В противоположность тому отчаянному одиночеству, которое в стихотворении «Дикая воля» становится для Цветаевой результатом начатой ею борьбы против ограничений, связанных с принадлежностью к женскому полу, и, как следствие, против самой жизни, здесь, не отвергая, но принимая и преображая свою женскую природу, она одновременно превращает борьбу «одна против всех» в борьбу за всех и этим спасает женщину, преданную серьезной поэтической деятельности, от одиночества – ведь она вышла на марш, чтобы завоевать сердца: «Что покоряет сердца на пути, / Как барабан?». Отсюда нехарактерная для нее интонация приподнятого восторга: «Всякую грусть убивай на лету, / Бей, барабан!». Двойной смысл глагола бить — ударять и отбивать ритм – помогает соединить в метафоре барабана физическое и поэтическое, что придает чуть более мрачный тон этому в остальном беспечному лирическому высказыванию; имплицитный оттенок насилия присутствует также в призыве к барабану «убивать». Даже предаваясь поэтическому ликованию, поэт не забывает о его потенциально смертельной цене[45].

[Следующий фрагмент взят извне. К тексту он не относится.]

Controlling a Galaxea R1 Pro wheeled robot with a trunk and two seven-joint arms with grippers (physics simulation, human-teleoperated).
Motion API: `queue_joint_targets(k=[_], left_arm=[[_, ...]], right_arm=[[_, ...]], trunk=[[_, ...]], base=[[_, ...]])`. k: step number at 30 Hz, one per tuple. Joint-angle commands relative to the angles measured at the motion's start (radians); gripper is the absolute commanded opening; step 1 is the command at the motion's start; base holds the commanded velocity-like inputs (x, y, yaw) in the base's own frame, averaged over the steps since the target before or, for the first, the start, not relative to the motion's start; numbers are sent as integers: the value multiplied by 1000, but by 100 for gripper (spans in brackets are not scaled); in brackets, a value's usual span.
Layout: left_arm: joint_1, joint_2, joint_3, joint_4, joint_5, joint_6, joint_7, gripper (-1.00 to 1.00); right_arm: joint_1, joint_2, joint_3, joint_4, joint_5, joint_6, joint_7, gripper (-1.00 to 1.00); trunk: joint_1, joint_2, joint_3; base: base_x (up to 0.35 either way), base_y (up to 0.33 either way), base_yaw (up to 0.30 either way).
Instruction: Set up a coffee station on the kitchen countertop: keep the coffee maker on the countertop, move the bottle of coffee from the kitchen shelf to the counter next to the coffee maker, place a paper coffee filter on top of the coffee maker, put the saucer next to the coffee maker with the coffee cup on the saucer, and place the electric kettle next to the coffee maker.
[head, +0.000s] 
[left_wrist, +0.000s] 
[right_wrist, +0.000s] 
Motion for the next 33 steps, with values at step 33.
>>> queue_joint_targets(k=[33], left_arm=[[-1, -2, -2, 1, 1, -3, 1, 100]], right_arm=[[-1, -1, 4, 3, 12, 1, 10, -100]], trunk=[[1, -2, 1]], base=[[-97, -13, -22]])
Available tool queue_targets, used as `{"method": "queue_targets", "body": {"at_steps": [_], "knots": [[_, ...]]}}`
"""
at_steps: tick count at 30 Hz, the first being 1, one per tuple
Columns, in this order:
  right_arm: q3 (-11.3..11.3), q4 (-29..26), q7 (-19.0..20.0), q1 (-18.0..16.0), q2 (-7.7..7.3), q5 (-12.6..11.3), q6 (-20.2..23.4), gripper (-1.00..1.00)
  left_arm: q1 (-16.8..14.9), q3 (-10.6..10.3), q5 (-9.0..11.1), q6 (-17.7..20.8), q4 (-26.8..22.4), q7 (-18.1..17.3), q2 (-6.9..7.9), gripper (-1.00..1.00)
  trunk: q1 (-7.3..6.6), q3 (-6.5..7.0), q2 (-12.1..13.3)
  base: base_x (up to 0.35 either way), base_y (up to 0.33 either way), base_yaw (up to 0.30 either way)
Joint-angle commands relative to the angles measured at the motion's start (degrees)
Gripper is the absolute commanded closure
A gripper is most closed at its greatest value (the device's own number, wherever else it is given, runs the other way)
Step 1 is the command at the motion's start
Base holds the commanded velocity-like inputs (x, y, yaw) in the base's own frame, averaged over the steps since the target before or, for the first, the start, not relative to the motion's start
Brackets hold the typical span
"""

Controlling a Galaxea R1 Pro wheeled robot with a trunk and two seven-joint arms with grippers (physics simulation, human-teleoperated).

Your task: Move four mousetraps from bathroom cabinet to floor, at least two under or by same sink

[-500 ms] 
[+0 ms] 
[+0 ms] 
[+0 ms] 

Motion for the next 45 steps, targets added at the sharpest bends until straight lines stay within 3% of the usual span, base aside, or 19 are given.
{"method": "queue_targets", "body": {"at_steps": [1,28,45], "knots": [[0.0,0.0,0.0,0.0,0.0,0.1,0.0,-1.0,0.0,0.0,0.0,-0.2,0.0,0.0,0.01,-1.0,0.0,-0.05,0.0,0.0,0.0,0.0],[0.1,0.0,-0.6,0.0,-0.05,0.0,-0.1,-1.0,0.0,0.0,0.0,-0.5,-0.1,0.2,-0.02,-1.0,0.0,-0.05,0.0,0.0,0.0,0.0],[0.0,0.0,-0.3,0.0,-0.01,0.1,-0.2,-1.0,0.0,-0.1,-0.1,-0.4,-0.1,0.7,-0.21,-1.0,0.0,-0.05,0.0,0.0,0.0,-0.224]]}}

Остается выяснить, как именно Цветаева представляет себе реализацию этой третьей доступной женщине возможности, которую она для себя выбирает. Как вписать эту метафору, парадоксальный образ себя как женщины-барабанщика, в поэзию и в реальную жизнь? Хотя определенного ответа на этот вопрос в стихотворении нет, там имеется несколько намеков. Прежде всего вводится мотив пути (марша) – в последующем поэтическом движении Цветаевой временнoе развертывание также будет иметь большое значение как способ упорядоченного накопления поэтической логики[46]. Во-вторых, в стихотворении подчеркнуто то обстоятельство, что Цветаева, несмотря на то, что она женщина, все же марширует в компании мужчин – соратников/солдат, братьев в поэзии – ведь барабанщик идет не один, а во главе целой армии, с которой связан присягой. Восклицание Цветаевой «всех впереди!» таким образом одновременно выражает ее упоение собственной неповторимостью и смирение перед общим делом, – здесь одновременно и одиночество, и братство, и соперничество со своими поэтическими братьями и «старшими по рангу», и преклонение перед ними. Достигнутое здесь Цветаевой тонкое равновесие разительно не похоже на неразличающую, упрямую и универсальную воинственность «Дикой воли». Это отличие – и, как следствие, радость (в противоположность неистовой экзальтации «Дикой воли») – в стихотворении «Барабан» возникает из осознания того, что несмотря на одиночество, у нее есть соратники. Идеальные читатели, чьи сердца она стремится покорить, и собратья-поэты, которых она ведет в бой, – вот посредники, которые помогут хотя бы отчасти сгладить внутренний разрыв Цветаевой между человеком и поэтом; само их существование сулит ей какую-то возможность истинной близости.